• EXERCISE: Copy out the entire listing below exactly, but without its pictures.
****************
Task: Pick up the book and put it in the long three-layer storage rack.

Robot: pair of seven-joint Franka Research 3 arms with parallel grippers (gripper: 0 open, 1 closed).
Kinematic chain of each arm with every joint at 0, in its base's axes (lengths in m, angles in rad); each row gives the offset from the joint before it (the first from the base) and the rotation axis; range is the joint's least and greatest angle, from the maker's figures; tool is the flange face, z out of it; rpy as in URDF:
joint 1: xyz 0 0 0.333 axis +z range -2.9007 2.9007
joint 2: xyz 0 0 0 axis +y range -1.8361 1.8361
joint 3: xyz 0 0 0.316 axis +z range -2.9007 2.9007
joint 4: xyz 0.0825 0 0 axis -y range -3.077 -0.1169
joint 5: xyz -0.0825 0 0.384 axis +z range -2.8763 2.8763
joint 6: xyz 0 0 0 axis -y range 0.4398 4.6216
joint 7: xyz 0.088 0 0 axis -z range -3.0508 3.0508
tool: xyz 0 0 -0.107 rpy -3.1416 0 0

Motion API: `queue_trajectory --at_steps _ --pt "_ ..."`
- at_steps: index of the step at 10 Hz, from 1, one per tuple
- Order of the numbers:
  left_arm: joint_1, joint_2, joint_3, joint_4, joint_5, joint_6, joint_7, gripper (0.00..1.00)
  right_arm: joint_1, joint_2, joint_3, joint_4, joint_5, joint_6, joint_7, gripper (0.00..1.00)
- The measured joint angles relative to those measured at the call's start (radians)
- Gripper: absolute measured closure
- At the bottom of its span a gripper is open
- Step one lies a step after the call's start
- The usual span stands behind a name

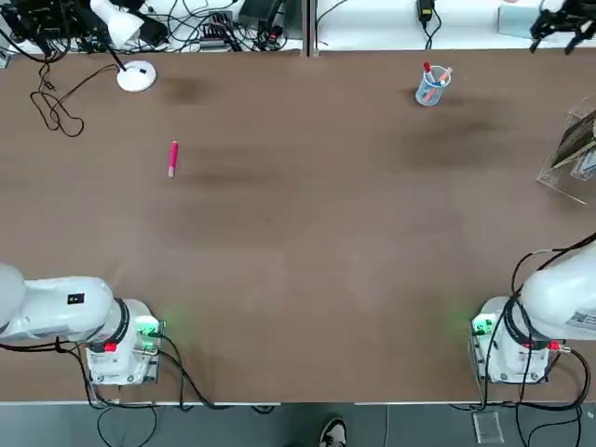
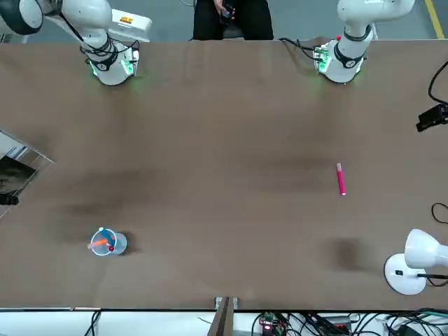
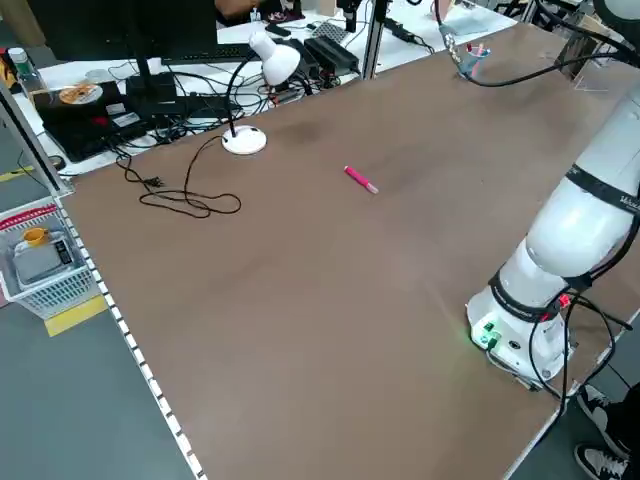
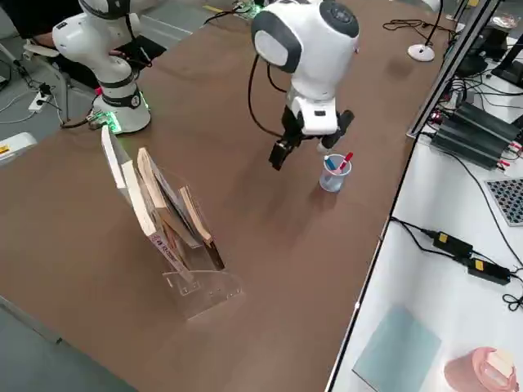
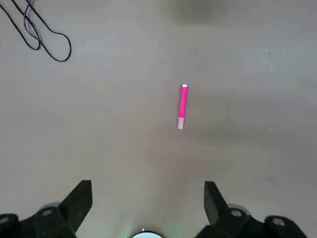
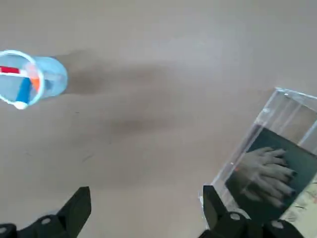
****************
• ANSWER TO THIS PROBLEM:
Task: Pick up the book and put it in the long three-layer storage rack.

Robot: pair of seven-joint Franka Research 3 arms with parallel grippers (gripper: 0 open, 1 closed).
Kinematic chain of each arm with every joint at 0, in its base's axes (lengths in m, angles in rad); each row gives the offset from the joint before it (the first from the base) and the rotation axis; range is the joint's least and greatest angle, from the maker's figures; tool is the flange face, z out of it; rpy as in URDF:
joint 1: xyz 0 0 0.333 axis +z range -2.9007 2.9007
joint 2: xyz 0 0 0 axis +y range -1.8361 1.8361
joint 3: xyz 0 0 0.316 axis +z range -2.9007 2.9007
joint 4: xyz 0.0825 0 0 axis -y range -3.077 -0.1169
joint 5: xyz -0.0825 0 0.384 axis +z range -2.8763 2.8763
joint 6: xyz 0 0 0 axis -y range 0.4398 4.6216
joint 7: xyz 0.088 0 0 axis -z range -3.0508 3.0508
tool: xyz 0 0 -0.107 rpy -3.1416 0 0

Motion API: `queue_trajectory --at_steps _ --pt "_ ..."`
- at_steps: index of the step at 10 Hz, from 1, one per tuple
- Order of the numbers:
  left_arm: joint_1, joint_2, joint_3, joint_4, joint_5, joint_6, joint_7, gripper (0.00..1.00)
  right_arm: joint_1, joint_2, joint_3, joint_4, joint_5, joint_6, joint_7, gripper (0.00..1.00)
- The measured joint angles relative to those measured at the call's start (radians)
- Gripper: absolute measured closure
- At the bottom of its span a gripper is open
- Step one lies a step after the call's start
- The usual span stands behind a name

The exercise has been answered in full.